Following Tamayo’s victory over Bishop in November, Martinez personally swore him into office alongside fellow election winner Lucy Ugarte at a Dec. 16 ceremony at district headquarters. Photos from the event show Tamayo taking the oath of office wearing a “Chula Vista Educators” t-shirt.
Tamayo said he wore the union t-shirt and invited Martinez to administer his oath of office as “a nod to her because she was – the union was the one who supported [me] when big labor did not.”
Tamayo’s campaign against Bishop, who had occasionally questioned union priorities, was controversial in Democratic circles and led to recent moves by party leaders to censure both Tamayo and Ugarte, who ran together as a slate. The Chula Vista teachers union, Tamayo said, bucked the party and supported him anyway.
Tamayo denied that his support for teachers, or the union’s support for his election campaigns, was in any way transactional. Every time he had played a role in contract negotiations, he said, he had done so with full approval from other school board members. And he said he doesn’t always agree to union demands.
Recently, he said, he has made clear to union leaders that, facing a deficit, the district will have to make hard choices about programs teachers favor, such as additional mental health assistance for students.
“I say to the union, ‘This is your priority. But this is the cost,’” Tamayo said. “What do you want me to cut” to continue funding that priority?
Overall, Tamayo said, he supports teachers because “supporting teachers means supporting kids…Many things teachers ask for,” such as pandemic safety protocols, are also good for students.

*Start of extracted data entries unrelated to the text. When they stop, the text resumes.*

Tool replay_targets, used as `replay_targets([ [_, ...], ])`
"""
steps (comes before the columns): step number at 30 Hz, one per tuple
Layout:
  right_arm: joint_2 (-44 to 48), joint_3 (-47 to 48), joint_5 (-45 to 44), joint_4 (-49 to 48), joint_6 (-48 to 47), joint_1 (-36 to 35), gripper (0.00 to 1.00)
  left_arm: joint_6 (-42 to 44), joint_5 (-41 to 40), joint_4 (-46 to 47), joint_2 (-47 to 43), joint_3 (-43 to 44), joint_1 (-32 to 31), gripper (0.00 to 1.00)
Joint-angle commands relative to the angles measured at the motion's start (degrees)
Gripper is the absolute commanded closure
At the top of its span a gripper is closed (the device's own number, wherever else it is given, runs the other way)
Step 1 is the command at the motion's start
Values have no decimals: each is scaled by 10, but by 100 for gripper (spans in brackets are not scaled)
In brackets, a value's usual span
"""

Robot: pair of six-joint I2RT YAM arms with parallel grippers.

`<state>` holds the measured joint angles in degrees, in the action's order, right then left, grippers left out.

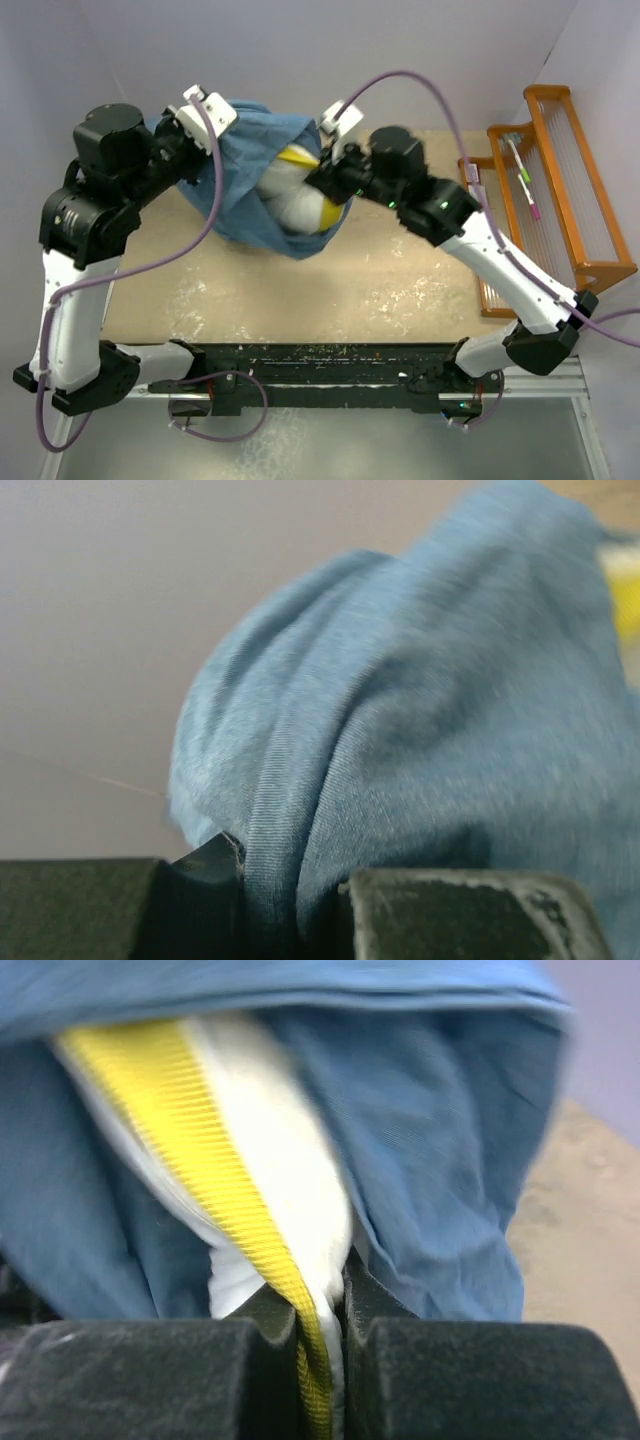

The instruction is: Remove the pillowcase from the pillow

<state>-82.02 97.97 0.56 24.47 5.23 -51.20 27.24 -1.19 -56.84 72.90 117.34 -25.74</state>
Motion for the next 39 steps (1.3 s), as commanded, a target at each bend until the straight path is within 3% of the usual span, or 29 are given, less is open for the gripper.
replay_targets([
  [1,36,97,42,-57,-73,77,100,-1,62,-3,-55,12,-3,77],
  [4,-16,217,62,22,-128,77,100,-5,91,-17,-91,-43,-3,43],
  [6,-55,288,52,69,-146,77,100,-20,139,-40,-122,-90,-3,11],
  [7,-73,321,42,97,-153,77,100,-23,170,-53,-136,-111,-3,1],
  [8,-88,348,24,108,-161,77,100,-31,195,-56,-150,-128,-3,0],
  [12,-108,370,-13,103,-174,75,100,-30,245,-32,-187,-135,-3,1],
  [17,-113,338,-30,113,-187,42,100,-32,209,24,-191,-113,-3,0],
  [24,-100,289,-71,94,-172,-14,100,-17,257,33,-178,-144,-3,22],
  [28,-108,307,-42,90,-111,-23,100,71,294,50,-183,-146,-3,16],
  [32,-117,311,-17,61,-55,-40,100,121,250,49,-177,-153,-3,15],
  [36,-143,331,-14,68,-44,-58,100,124,222,75,-200,-196,-3,30],
  [39,-145,327,-27,79,-41,-59,100,147,202,81,-221,-232,-3,54],
])
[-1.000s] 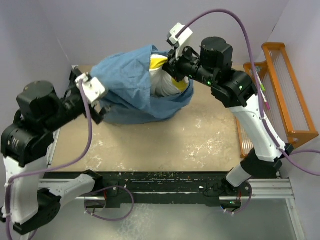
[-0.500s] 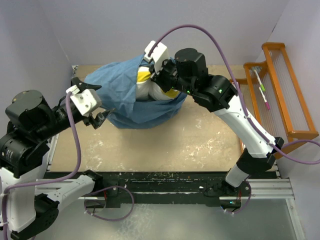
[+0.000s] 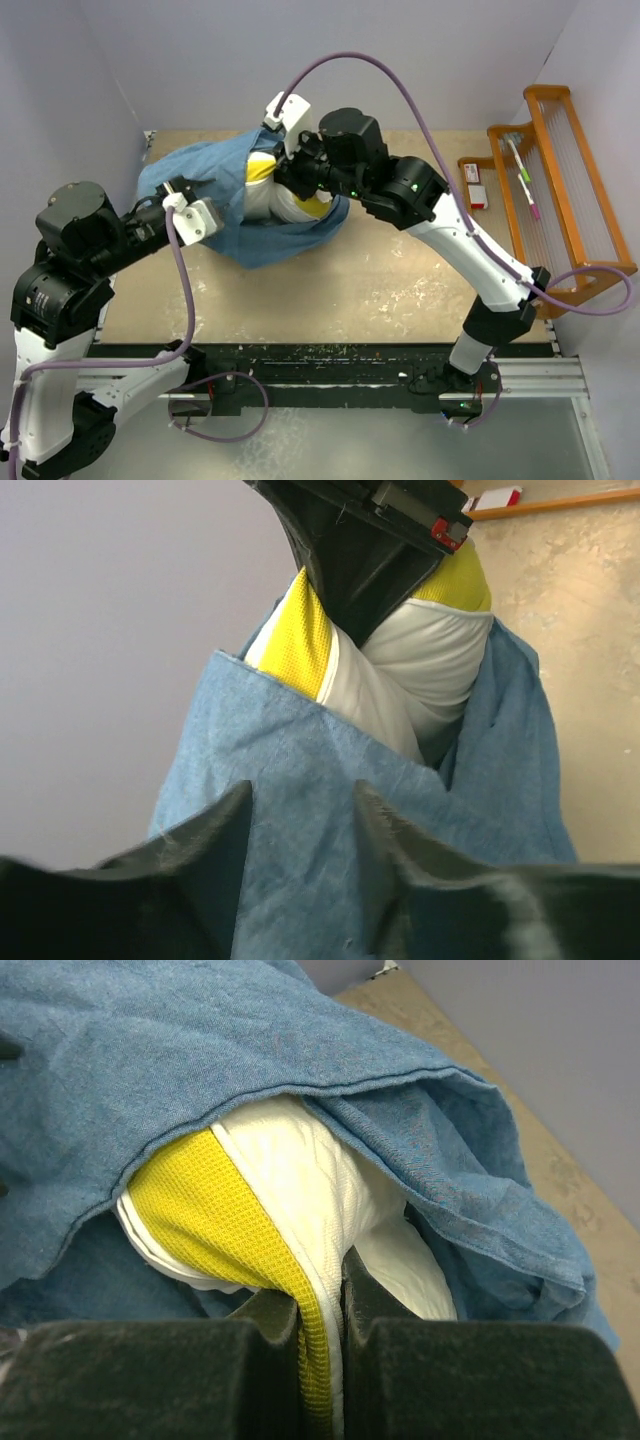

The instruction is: Remove the pillowcase from the pillow

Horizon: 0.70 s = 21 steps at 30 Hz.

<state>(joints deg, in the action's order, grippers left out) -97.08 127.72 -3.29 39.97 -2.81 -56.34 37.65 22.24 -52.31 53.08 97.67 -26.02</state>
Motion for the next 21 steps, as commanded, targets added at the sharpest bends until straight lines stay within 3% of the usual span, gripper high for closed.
replay_targets([
  [1,9,22,8,-76,40,-8,100,46,-44,34,-26,-41,0,62],
  [3,18,6,6,-78,41,-8,100,42,-64,28,-27,-51,0,70],
  [5,24,-3,6,-77,42,-8,100,31,-72,23,-27,-53,0,67],
  [7,25,-4,7,-73,43,-8,100,19,-64,3,-24,-47,0,46],
  [9,25,-2,6,-71,44,-8,100,-1,-45,-40,-8,-31,0,14],
  [11,20,4,-1,-70,43,-8,100,-2,-20,-91,10,-15,0,0],
  [15,-15,41,-17,-64,51,-8,100,-18,14,-87,5,-30,0,1],
  [18,-43,50,-9,-76,86,-9,100,-81,-64,6,-7,-88,0,1],
  [21,-56,46,-16,-86,102,-10,100,-85,-95,63,-30,-139,0,1],
])
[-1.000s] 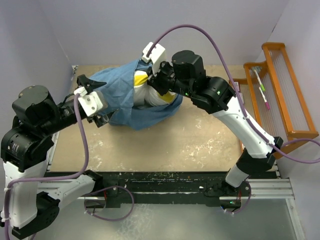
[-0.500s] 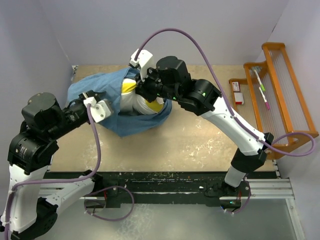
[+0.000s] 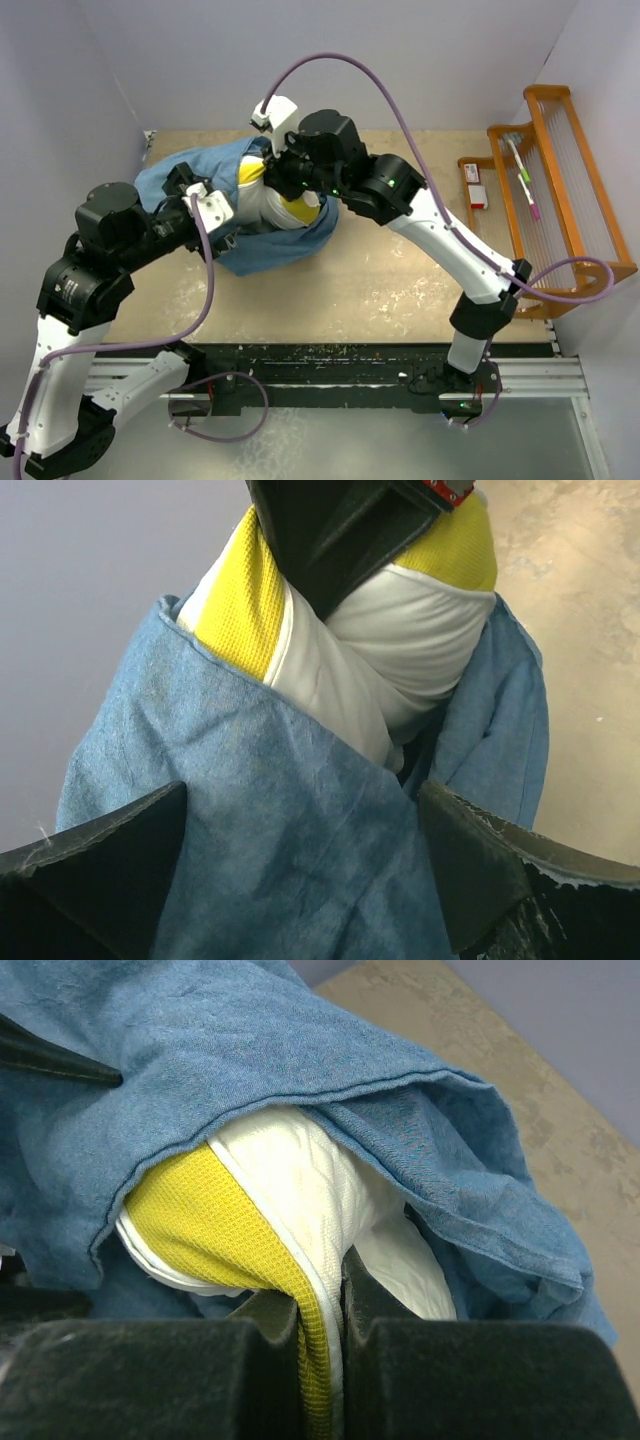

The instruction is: Remove the pillowcase from the pillow

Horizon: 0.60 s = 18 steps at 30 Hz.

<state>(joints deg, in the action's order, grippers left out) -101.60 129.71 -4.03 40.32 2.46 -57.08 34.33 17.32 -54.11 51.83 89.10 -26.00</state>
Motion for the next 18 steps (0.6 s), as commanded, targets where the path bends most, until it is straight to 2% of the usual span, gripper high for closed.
replay_targets([
  [1,-12,22,-14,-92,50,-2,100,-53,-51,86,-24,-62,0,1],
  [8,-56,75,-56,-53,46,-2,100,-53,-65,85,-27,-73,0,1],
  [10,-63,88,-72,-47,47,-2,100,-34,-98,90,-21,-87,0,1],
  [15,-43,75,-74,-41,49,-1,100,94,-262,151,-29,-183,0,10],
  [17,-35,66,-73,-38,41,0,100,111,-297,178,-35,-191,0,17],
  [18,-33,61,-73,-36,39,1,100,119,-302,188,-38,-188,0,25],
])
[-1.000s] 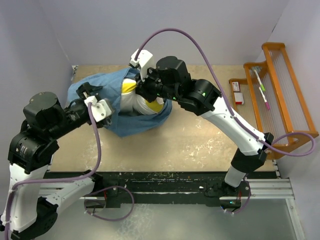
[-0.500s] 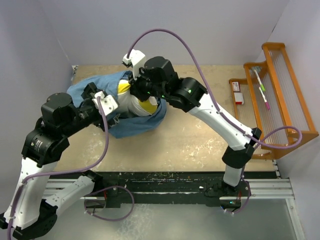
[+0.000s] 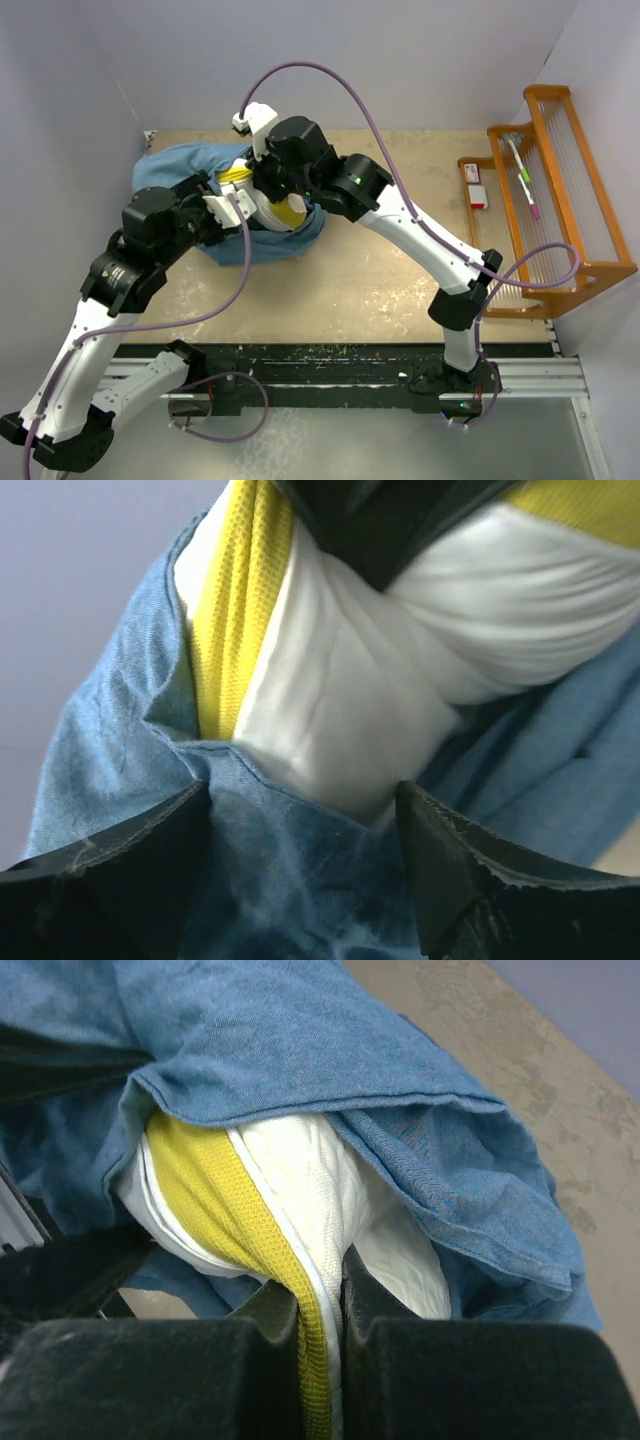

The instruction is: Remove the pillowcase from the pillow

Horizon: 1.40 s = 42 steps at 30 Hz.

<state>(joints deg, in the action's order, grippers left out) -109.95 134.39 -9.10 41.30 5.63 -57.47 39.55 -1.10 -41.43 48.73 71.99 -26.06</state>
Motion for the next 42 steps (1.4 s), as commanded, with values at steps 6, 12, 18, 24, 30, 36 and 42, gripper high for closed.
replay_targets([
  [6,68,-22,-8,-39,6,25,100,111,-161,94,-16,13,0,56],
  [12,110,-99,12,-58,7,59,100,135,-188,112,-41,17,0,68],
  [18,160,-166,19,-79,2,73,100,114,-170,69,-44,55,0,52],
  [24,196,-203,35,-101,5,80,100,95,-165,45,-47,33,0,56],
  [30,270,-294,72,-162,-10,82,100,76,-189,86,-30,37,0,93],
  [36,374,-442,151,-241,-34,88,100,120,-221,174,14,123,0,100],
  [42,472,-550,232,-323,-41,88,100,110,-220,176,60,178,1,100],
])
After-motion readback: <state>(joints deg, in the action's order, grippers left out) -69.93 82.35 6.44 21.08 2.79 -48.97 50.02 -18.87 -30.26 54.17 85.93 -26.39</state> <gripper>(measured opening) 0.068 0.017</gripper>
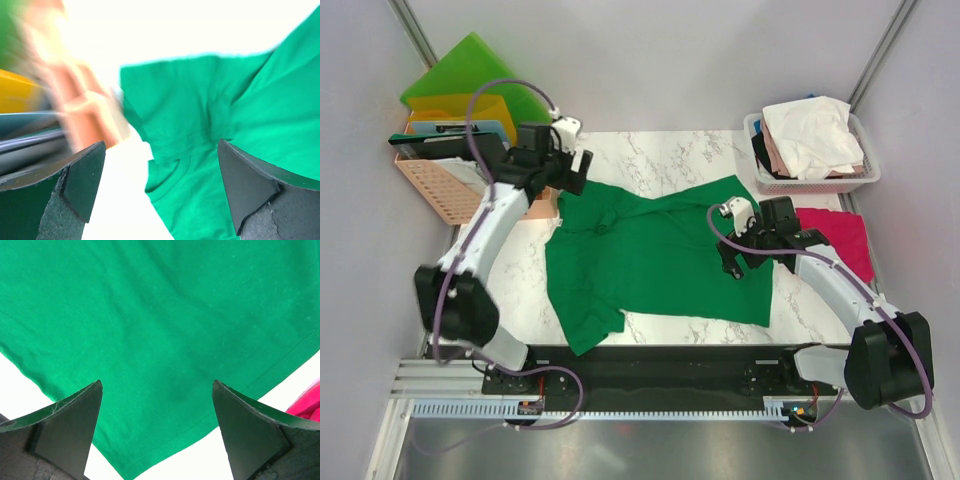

And there is always the danger that, if Chula Vista doesn’t keep up with salary trends in other districts, experienced teachers will leave. “We need to make ourselves more competitive,” Tamayo said of Chula Vista Elementary. “If we rank low among districts in salary, it’s hard to recruit good teachers.”
Martinez said that, under her leadership and with what she described as “the collective advocacy of our whole membership,” Chula Vista teachers’ salaries have risen from 33rd highest in the county to being in the top 10.
Ron Marcus, a third-grade teacher at Wolf Canyon Elementary School and a former leader of the union’s political action committee, said he and other teachers have appreciated the rising salaries and other union gains in recent years.
But he said some teachers were disturbed by the union’s standalone alliance with Tamayo in last year’s divisive school board election. And he said Martinez’s and Tamayo’s close relationship had created a sense in the district “that there’s not accountability” in the union’s relationship with district leaders.
“You want the school board to hold the superintendent accountable and the union holding the school board accountable,” Marcus said. “There’s a lack of accountability because of friendships between people who should be honest people who hold each other at a professional distance…These friendships make it hard for district leaders and union leaders to make decisions in the best interests of the district.”